= Eugen Papst =

German composer and music teacher

Eugen Papst (24 December 1886 – 2 January 1956) was a German composer and music teacher.

== Life ==

Papst was born in Oberammergau, the son of an educator and head teacher of the same name, Eugen Papst (1855-1923), after whom the Eugen-Papst-Förderschule in Germering was later named. He then attended the teacher training seminar in Freising and studied at the University of Music and Performing Arts Munich from 1907.

In 1910 he worked at the theater in Olsztyn and from 1911 in Bern as musical director of the city theater. In 1922 he was called to Hamburg, where he conducted the Hamburg Philharmonic together with Karl Muck until it was disbanded by the Nazis in 1934. Papst first went to Münster as General Music Director in the fall of 1934, but by 1935 he had already become director of the Cologne Men's Choral Society and shortly afterwards, with the support of his friend Richard Strauss, also became municipal General Music Director of the Gürzenich Orchestra Cologne as successor to Hermann Abendroth. He also taught conducting at the Cologne Academy of Music. After the end of the war, there were disputes over his position as General Music Director because the City of Cologne appointed Günter Wand in 1946 despite an ongoing contract with Papst. In his opinion, Papst became more and more "the musical leading figure of the eternalists".

Pope accepted an offer to the Hochschule für Musik Detmold, where he held master classes in conducting.

For the 1950 Oberammergau Passion Play, he created an arrangement of the Passion music by Rochus Dedler (1779-1822), which was played unchanged until 1990 and is still in use today with revisions and additions by the present musical director Markus Zwink.
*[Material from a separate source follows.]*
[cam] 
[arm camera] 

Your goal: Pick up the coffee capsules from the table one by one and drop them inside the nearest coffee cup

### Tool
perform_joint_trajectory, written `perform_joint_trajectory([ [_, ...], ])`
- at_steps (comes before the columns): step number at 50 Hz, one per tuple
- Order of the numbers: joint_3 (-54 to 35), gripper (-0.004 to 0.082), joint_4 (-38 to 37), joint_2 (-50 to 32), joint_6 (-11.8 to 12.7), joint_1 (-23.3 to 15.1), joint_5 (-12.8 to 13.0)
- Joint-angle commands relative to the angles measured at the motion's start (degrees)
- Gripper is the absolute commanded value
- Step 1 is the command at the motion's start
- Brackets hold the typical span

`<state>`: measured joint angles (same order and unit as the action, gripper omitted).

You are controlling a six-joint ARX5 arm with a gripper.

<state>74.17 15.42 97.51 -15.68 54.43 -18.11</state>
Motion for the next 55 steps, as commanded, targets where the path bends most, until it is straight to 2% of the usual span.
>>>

His other works include orchestral works, choruses and Lieder, which have only been partially published.

Papst died in Bern on 2 January 1956, aged 69.

== Honours ==
- In 1933, Pabst was awarded the Johannes Brahms Medal of Hambourg.

== Bibliography ==
- Letters von E. Papst from 1929 to 1934, Staatsarchiv Leipzig, C.F.Peters Verlag.

== Sources ==
- Biography by Monika Reger, deutsche-biographie.de. Accessed 18 February 2024.